Differential Geometry of Curves and Surfaces

Code: MA611 | L-T-P-C: 3-0-0-6

 Prerequisites: MA541 or equivalent

Local theory of plane and space curves, Curvature and torsion formulas, Serret-Frenet formulas, Fundamental Theorem of space curves. Regular surfaces, Change of parameters, Differentiable functions, Tangent plane, Differential of a map. First and second fundamental form. Orientation, Gauss map and its properties, Euler's Theorem on principal curvatures. Isometries, and Gauss' Theorema Egregium. Parallel transport, Geodesics, Gauss-Bonnet theorem and its applications to surfaces of constant curvature. Hopf-Rinow's theorem, Bonnet's theorem, Jacobi fields, Theorems of Hadamard.
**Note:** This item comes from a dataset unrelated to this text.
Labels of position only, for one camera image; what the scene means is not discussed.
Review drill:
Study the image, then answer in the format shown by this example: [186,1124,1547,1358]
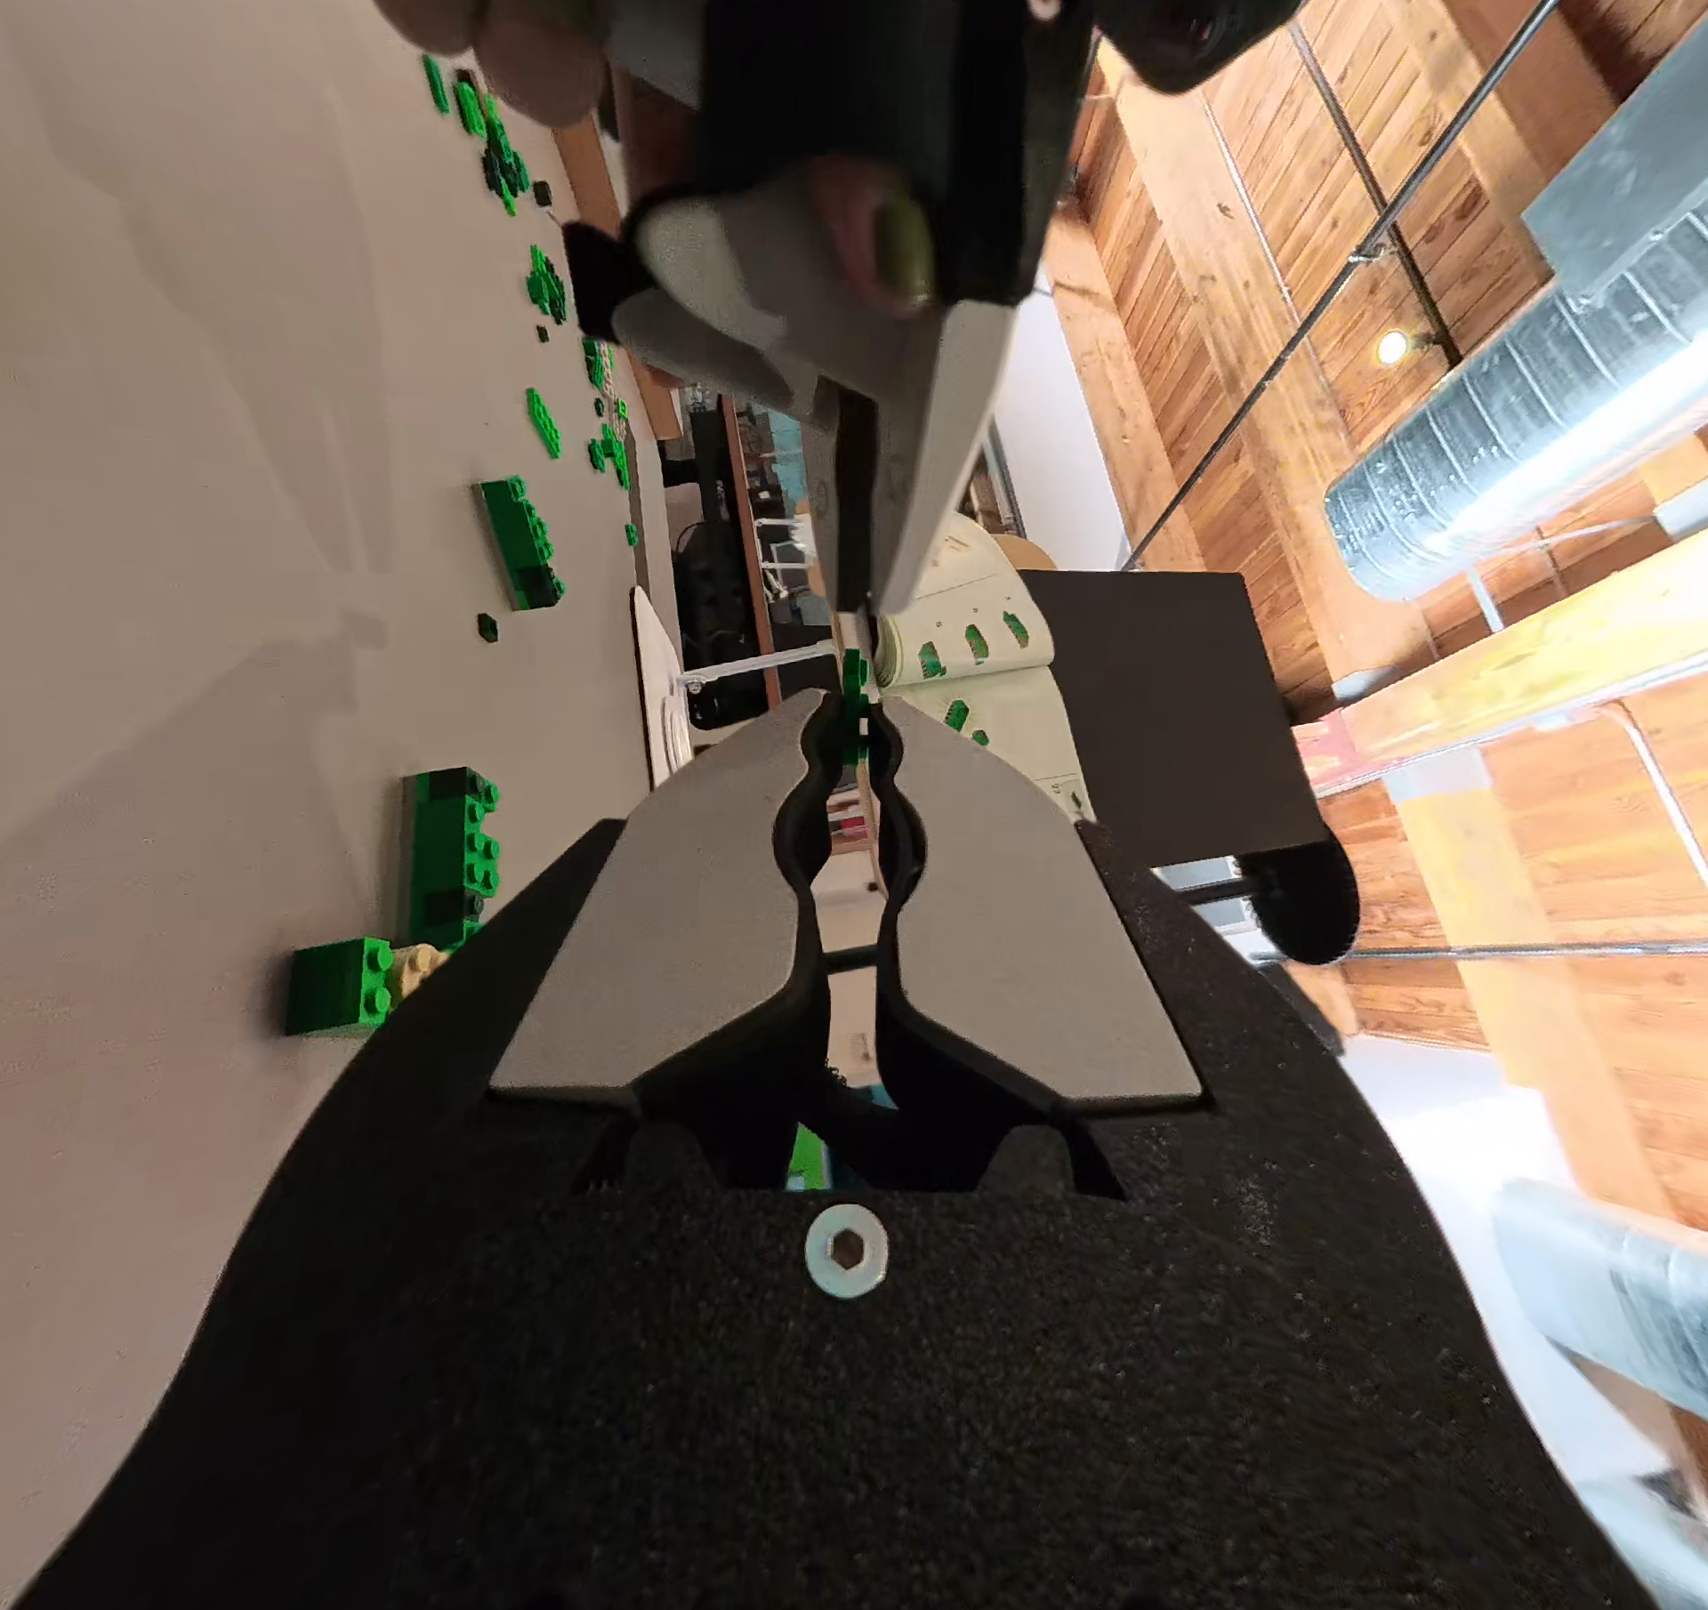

Riemann's Habilitationsvortrag.

Texts/References:

1. Manfredo P. Do Carmo, Differential Geometry of Curves and Surfaces, Prentice Hall, 1976.
2. John McCleary, Geometry from a Differentiable Viewpoint, Cambridge University Press, 1994.
3. Michael Spivak, A Comprehensive Introduction to Differential Geometry, Publish or Perish, 1994.
4. Barret O'Neill, Elementary Differential Geometry, Academic Press, Second Edition, 1997
5. Carl Friedrich Gauss, General Investigations of Curved Surfaces, Edited with an Introduction and Notes by Peter Pesic, Dover 2005.
6. Andrew Pressley, Elementary Differential Geometry, Springer 2002.